> **WORK ITEM**
Output the full listing below exactly as it reads, and skip anything that is a picture.
--*--
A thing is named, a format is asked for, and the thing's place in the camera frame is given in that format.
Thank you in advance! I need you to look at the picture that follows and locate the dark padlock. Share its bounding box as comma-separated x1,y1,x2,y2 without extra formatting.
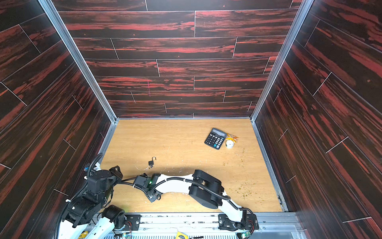
148,156,157,168

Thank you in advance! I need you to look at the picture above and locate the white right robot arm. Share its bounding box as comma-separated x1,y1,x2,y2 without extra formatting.
132,170,259,233

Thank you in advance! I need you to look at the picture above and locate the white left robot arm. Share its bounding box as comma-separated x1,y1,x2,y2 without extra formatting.
54,166,126,239

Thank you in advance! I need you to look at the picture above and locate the yellow tool at front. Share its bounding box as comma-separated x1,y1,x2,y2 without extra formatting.
175,232,189,239

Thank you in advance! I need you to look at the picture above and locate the black desktop calculator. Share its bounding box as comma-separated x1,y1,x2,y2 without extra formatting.
205,128,227,150

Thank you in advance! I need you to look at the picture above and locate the white label roll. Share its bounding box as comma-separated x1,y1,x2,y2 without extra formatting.
225,139,235,149

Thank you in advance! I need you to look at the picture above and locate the orange snack packet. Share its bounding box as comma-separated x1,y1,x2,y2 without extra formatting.
226,133,238,143

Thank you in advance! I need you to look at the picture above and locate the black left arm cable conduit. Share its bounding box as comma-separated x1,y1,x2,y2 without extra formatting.
53,153,103,239

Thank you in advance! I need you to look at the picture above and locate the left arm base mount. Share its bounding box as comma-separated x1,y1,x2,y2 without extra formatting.
101,205,141,231

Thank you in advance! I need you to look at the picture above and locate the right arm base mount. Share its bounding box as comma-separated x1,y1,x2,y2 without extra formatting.
218,208,259,233

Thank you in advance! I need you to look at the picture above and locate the aluminium corner post left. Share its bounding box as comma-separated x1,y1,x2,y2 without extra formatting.
38,0,118,123

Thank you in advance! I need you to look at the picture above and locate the aluminium corner post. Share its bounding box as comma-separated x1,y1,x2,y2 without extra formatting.
38,0,118,123
250,0,314,121

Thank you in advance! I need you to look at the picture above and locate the aluminium corner post right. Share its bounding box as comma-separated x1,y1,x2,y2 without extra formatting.
250,0,314,121

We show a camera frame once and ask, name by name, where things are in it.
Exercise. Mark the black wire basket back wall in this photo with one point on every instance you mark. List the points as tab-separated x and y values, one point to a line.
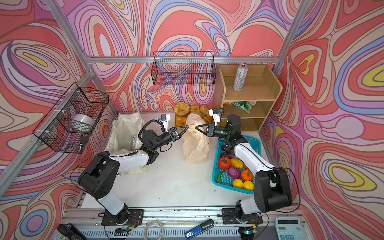
184	68

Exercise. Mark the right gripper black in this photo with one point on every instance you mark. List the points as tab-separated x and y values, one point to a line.
203	125

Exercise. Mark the green snack packet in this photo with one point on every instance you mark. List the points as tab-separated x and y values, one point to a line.
245	106

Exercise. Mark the silver pink drink can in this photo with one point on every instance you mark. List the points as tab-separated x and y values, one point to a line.
240	78

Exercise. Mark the sugared bread roll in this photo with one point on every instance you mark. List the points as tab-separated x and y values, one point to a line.
182	109

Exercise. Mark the teal plastic basket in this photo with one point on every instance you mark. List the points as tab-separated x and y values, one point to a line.
230	178

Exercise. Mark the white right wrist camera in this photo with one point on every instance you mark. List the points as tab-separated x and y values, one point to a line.
216	115

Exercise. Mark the purple toy eggplant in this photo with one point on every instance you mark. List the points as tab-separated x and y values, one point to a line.
228	155

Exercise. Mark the yellow toy lemon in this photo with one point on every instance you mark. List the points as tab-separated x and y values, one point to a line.
249	186
238	183

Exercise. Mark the silver tape roll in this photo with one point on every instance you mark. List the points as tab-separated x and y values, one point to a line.
81	123

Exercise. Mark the black wire basket left wall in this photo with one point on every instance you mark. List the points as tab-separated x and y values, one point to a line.
56	133

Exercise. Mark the striped ring bread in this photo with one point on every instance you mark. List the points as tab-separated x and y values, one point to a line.
180	121

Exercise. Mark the white canvas tote bag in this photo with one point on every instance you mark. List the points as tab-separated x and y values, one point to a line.
123	128

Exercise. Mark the red toy tomato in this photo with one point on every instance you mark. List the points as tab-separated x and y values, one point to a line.
224	163

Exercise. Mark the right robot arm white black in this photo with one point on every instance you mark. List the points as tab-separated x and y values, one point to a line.
272	187

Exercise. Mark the white calculator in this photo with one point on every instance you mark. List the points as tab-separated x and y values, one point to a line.
289	228

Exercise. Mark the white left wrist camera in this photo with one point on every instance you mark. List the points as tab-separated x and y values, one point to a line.
164	119

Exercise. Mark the yellow toy corn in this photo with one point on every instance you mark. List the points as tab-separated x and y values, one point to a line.
237	163

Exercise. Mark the yellow toy lemon right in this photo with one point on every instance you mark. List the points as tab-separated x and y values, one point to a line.
249	186

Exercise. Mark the purple toy onion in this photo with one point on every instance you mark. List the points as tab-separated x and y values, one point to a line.
234	173

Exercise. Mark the translucent beige plastic bag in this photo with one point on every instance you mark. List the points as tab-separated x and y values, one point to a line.
196	145

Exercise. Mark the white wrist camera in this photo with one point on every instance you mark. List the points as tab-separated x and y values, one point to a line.
216	115
164	119

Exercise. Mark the wooden shelf unit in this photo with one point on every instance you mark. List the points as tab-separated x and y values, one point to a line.
261	86

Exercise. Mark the black wire basket wall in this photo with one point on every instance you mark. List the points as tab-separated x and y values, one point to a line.
184	68
56	133

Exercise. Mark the orange toy pumpkin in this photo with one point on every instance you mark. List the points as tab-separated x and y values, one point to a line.
247	176

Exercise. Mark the white energy drink can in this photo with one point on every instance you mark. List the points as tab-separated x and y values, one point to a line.
133	142

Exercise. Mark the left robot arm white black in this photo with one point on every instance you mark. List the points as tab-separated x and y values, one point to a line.
99	176

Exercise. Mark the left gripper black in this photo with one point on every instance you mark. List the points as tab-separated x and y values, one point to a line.
175	130

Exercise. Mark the blue black handheld tool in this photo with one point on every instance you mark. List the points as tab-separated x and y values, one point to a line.
207	225

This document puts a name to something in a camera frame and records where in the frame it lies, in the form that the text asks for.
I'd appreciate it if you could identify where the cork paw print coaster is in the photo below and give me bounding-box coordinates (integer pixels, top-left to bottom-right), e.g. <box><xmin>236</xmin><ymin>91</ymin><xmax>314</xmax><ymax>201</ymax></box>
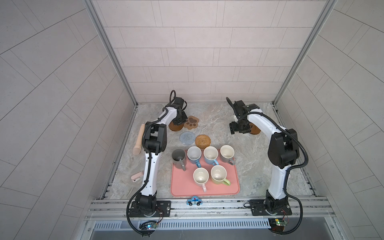
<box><xmin>184</xmin><ymin>116</ymin><xmax>200</xmax><ymax>130</ymax></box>

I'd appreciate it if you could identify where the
--*--
> **TASK OUTPUT**
A thing is named, a format is asked for, and the thing's place in the camera frame is given in that format.
Thank you in advance! I need you to look at the picture that follows and locate the dark padlock. Share its bounding box as comma-separated x1,y1,x2,y2 without extra formatting.
148,156,157,168

Thank you in advance! I need you to look at the picture above and locate the white right robot arm. Share its bounding box as comma-separated x1,y1,x2,y2 without extra formatting.
132,170,259,233

Thank you in advance! I need you to look at the picture above and locate the white left robot arm. Share its bounding box as comma-separated x1,y1,x2,y2 without extra formatting.
54,166,126,239

Thank you in advance! I need you to look at the picture above and locate the yellow tool at front. Share its bounding box as comma-separated x1,y1,x2,y2 without extra formatting.
175,232,189,239

Thank you in advance! I need you to look at the picture above and locate the black desktop calculator. Share its bounding box as comma-separated x1,y1,x2,y2 without extra formatting.
205,128,227,150

Thank you in advance! I need you to look at the picture above and locate the white label roll. Share its bounding box as comma-separated x1,y1,x2,y2 without extra formatting.
225,139,235,149

Thank you in advance! I need you to look at the picture above and locate the orange snack packet. Share its bounding box as comma-separated x1,y1,x2,y2 without extra formatting.
226,133,238,143

Thank you in advance! I need you to look at the picture above and locate the black left arm cable conduit. Share its bounding box as comma-separated x1,y1,x2,y2 without extra formatting.
53,153,103,239

Thank you in advance! I need you to look at the picture above and locate the left arm base mount. Share its bounding box as comma-separated x1,y1,x2,y2 without extra formatting.
101,205,141,231

Thank you in advance! I need you to look at the picture above and locate the right arm base mount. Share its bounding box as comma-separated x1,y1,x2,y2 without extra formatting.
218,208,259,233

Thank you in advance! I need you to look at the picture above and locate the aluminium corner post left. Share its bounding box as comma-separated x1,y1,x2,y2 without extra formatting.
38,0,118,123

Thank you in advance! I need you to look at the picture above and locate the aluminium corner post. Share its bounding box as comma-separated x1,y1,x2,y2 without extra formatting.
38,0,118,123
250,0,314,121

Thank you in advance! I need you to look at the picture above and locate the aluminium corner post right. Share its bounding box as comma-separated x1,y1,x2,y2 without extra formatting.
250,0,314,121

We show a camera frame once and ask, name by name, where things are in it.
Exercise. Mark the black wire basket back wall in this photo with one point on every instance you mark. List the points as tab-separated x and y values, one point to a line.
184	68

Exercise. Mark the right gripper black in this photo with one point on every instance you mark. List the points as tab-separated x and y values, one point to a line.
203	125

Exercise. Mark the green snack packet in this photo with one point on every instance you mark. List the points as tab-separated x and y values, one point to a line.
245	106

Exercise. Mark the silver pink drink can in this photo with one point on every instance you mark. List the points as tab-separated x and y values, one point to a line.
240	78

Exercise. Mark the sugared bread roll in this photo with one point on every instance you mark. List the points as tab-separated x and y values, one point to a line.
182	109

Exercise. Mark the teal plastic basket in this photo with one point on every instance you mark. List the points as tab-separated x and y values, one point to a line.
230	178

Exercise. Mark the white right wrist camera in this photo with one point on every instance you mark. List the points as tab-separated x and y values, one point to a line.
216	115

Exercise. Mark the purple toy eggplant in this photo with one point on every instance you mark. List the points as tab-separated x and y values, one point to a line.
228	155

Exercise. Mark the yellow toy lemon in this photo with one point on every instance you mark. List the points as tab-separated x and y values, one point to a line.
249	186
238	183

Exercise. Mark the silver tape roll in this photo with one point on every instance you mark. List the points as tab-separated x and y values, one point to a line.
81	123

Exercise. Mark the black wire basket left wall in this photo with one point on every instance you mark. List the points as tab-separated x and y values, one point to a line.
56	133

Exercise. Mark the striped ring bread in this photo with one point on every instance you mark. List the points as tab-separated x and y values, one point to a line.
180	121

Exercise. Mark the white canvas tote bag in this photo with one point on every instance you mark. List the points as tab-separated x and y values, one point to a line.
123	128

Exercise. Mark the red toy tomato in this photo with one point on every instance you mark. List the points as tab-separated x and y values, one point to a line.
224	163

Exercise. Mark the right robot arm white black in this photo with one point on every instance you mark. List the points as tab-separated x and y values, one point to a line.
272	187

Exercise. Mark the white calculator in this photo with one point on every instance you mark. List the points as tab-separated x and y values, one point to a line.
289	228

Exercise. Mark the white left wrist camera in this photo with one point on every instance you mark. List the points as tab-separated x and y values, one point to a line.
164	119

Exercise. Mark the yellow toy corn in this photo with one point on every instance you mark. List the points as tab-separated x and y values, one point to a line.
237	163

Exercise. Mark the yellow toy lemon right in this photo with one point on every instance you mark. List the points as tab-separated x and y values, one point to a line.
249	186

Exercise. Mark the purple toy onion in this photo with one point on every instance you mark. List the points as tab-separated x and y values, one point to a line.
234	173

Exercise. Mark the translucent beige plastic bag in this photo with one point on every instance you mark. List the points as tab-separated x and y values, one point to a line.
196	145

Exercise. Mark the white wrist camera in this photo with one point on every instance you mark. List the points as tab-separated x and y values, one point to a line.
216	115
164	119

Exercise. Mark the wooden shelf unit in this photo with one point on every instance you mark. List the points as tab-separated x and y values, one point to a line.
261	86

Exercise. Mark the black wire basket wall in this photo with one point on every instance you mark. List the points as tab-separated x and y values, one point to a line.
184	68
56	133

Exercise. Mark the orange toy pumpkin in this photo with one point on every instance you mark. List the points as tab-separated x and y values, one point to a line.
247	176

Exercise. Mark the white energy drink can in this photo with one point on every instance you mark. List the points as tab-separated x and y values, one point to a line.
133	142

Exercise. Mark the left robot arm white black in this photo with one point on every instance you mark. List the points as tab-separated x and y values, one point to a line.
99	176

Exercise. Mark the left gripper black in this photo with one point on every instance you mark. List the points as tab-separated x and y values, one point to a line.
175	130

Exercise. Mark the blue black handheld tool in this photo with one point on every instance you mark. List the points as tab-separated x and y values, one point to a line.
207	225

This document puts a name to something in a camera frame and records where in the frame it lies, in the form that the text asks for.
I'd appreciate it if you could identify where the cork paw print coaster is in the photo below and give me bounding-box coordinates (integer pixels, top-left to bottom-right), e.g. <box><xmin>236</xmin><ymin>91</ymin><xmax>314</xmax><ymax>201</ymax></box>
<box><xmin>184</xmin><ymin>116</ymin><xmax>200</xmax><ymax>130</ymax></box>

I'd appreciate it if you could identify where the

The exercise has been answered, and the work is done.